* What the task asks:
Hunt through the entries for the word "strip" and copy each line in which it appears.

* Source records:
========================
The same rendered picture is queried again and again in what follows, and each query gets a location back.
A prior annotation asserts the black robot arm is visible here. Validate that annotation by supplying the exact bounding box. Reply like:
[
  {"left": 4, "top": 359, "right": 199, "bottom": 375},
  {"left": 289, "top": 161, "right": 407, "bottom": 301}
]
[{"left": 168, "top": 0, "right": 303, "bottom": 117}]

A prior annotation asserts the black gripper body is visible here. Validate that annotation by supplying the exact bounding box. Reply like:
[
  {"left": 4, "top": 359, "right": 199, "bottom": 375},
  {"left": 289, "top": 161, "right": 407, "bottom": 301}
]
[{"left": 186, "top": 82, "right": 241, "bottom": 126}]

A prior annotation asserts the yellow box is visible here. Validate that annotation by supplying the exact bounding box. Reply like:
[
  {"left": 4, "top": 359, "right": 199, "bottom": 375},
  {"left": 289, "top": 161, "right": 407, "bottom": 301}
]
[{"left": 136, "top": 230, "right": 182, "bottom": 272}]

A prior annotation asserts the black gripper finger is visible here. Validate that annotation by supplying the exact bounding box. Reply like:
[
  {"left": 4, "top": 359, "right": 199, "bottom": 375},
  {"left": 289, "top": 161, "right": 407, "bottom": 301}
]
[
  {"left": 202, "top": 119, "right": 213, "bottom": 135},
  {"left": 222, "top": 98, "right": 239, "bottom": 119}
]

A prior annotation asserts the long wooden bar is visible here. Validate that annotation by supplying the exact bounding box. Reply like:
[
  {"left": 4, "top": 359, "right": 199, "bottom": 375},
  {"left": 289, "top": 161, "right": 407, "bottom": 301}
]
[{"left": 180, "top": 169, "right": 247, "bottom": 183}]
========================
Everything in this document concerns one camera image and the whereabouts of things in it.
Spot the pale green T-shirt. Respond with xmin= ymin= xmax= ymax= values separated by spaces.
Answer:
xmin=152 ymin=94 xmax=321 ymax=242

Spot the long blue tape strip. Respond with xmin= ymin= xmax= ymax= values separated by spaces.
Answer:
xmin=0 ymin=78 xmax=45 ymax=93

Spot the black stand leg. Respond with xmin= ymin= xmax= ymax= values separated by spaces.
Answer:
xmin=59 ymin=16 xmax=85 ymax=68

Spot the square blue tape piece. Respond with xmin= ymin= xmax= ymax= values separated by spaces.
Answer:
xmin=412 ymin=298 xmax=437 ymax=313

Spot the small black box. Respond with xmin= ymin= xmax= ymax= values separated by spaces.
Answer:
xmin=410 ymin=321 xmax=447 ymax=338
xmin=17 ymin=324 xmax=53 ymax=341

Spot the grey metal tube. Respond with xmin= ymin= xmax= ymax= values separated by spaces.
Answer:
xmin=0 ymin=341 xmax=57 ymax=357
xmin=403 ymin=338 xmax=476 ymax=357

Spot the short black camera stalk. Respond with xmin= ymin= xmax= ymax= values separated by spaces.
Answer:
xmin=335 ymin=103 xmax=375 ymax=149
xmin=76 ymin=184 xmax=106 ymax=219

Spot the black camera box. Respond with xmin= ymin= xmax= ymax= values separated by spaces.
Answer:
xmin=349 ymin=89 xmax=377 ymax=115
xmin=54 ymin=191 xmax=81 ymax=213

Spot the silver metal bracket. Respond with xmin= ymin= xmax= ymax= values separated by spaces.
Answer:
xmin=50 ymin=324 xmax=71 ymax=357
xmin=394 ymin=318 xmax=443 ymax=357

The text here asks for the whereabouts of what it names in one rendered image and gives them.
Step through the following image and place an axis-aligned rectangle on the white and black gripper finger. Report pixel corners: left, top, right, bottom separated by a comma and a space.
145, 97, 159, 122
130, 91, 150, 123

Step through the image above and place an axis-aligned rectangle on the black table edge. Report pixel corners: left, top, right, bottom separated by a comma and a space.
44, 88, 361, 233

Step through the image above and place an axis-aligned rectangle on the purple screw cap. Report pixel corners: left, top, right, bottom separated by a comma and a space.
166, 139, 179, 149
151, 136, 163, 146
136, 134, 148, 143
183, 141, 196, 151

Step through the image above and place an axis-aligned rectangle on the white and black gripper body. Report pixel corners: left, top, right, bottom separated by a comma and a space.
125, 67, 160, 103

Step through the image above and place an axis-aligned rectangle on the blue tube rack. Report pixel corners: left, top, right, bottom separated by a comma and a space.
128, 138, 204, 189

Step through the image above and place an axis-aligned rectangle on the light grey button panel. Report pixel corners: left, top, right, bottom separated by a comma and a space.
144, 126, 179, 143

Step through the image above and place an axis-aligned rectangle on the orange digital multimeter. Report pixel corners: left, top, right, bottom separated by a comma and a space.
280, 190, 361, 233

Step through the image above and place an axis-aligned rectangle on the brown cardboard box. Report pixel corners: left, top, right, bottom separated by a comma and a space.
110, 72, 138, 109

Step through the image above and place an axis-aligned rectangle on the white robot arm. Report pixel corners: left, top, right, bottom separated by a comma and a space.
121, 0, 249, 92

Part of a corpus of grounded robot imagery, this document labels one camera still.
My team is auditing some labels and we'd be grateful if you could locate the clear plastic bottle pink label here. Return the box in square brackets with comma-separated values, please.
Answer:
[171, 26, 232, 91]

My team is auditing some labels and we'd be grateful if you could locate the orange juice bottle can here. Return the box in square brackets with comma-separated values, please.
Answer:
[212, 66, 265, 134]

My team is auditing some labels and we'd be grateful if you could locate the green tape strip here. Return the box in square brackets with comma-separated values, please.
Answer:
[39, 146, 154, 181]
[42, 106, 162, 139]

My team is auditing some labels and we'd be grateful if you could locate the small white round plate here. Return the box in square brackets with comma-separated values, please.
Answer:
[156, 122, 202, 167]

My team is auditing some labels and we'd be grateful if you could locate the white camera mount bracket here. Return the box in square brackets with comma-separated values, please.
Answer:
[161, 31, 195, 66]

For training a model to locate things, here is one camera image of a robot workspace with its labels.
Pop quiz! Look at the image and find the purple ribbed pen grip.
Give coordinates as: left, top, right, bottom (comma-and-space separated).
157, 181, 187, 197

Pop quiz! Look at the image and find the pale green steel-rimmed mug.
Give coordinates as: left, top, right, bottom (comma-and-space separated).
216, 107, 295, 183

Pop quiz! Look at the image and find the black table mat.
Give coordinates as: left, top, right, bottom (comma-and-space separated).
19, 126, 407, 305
========================
* Result of this exercise:
Spot the long blue tape strip. Respond with xmin= ymin= xmax= ymax= values separated by spaces.
My team is auditing some labels and we'd be grateful if you could locate the green tape strip here. Return the box in square brackets with comma-separated values, please.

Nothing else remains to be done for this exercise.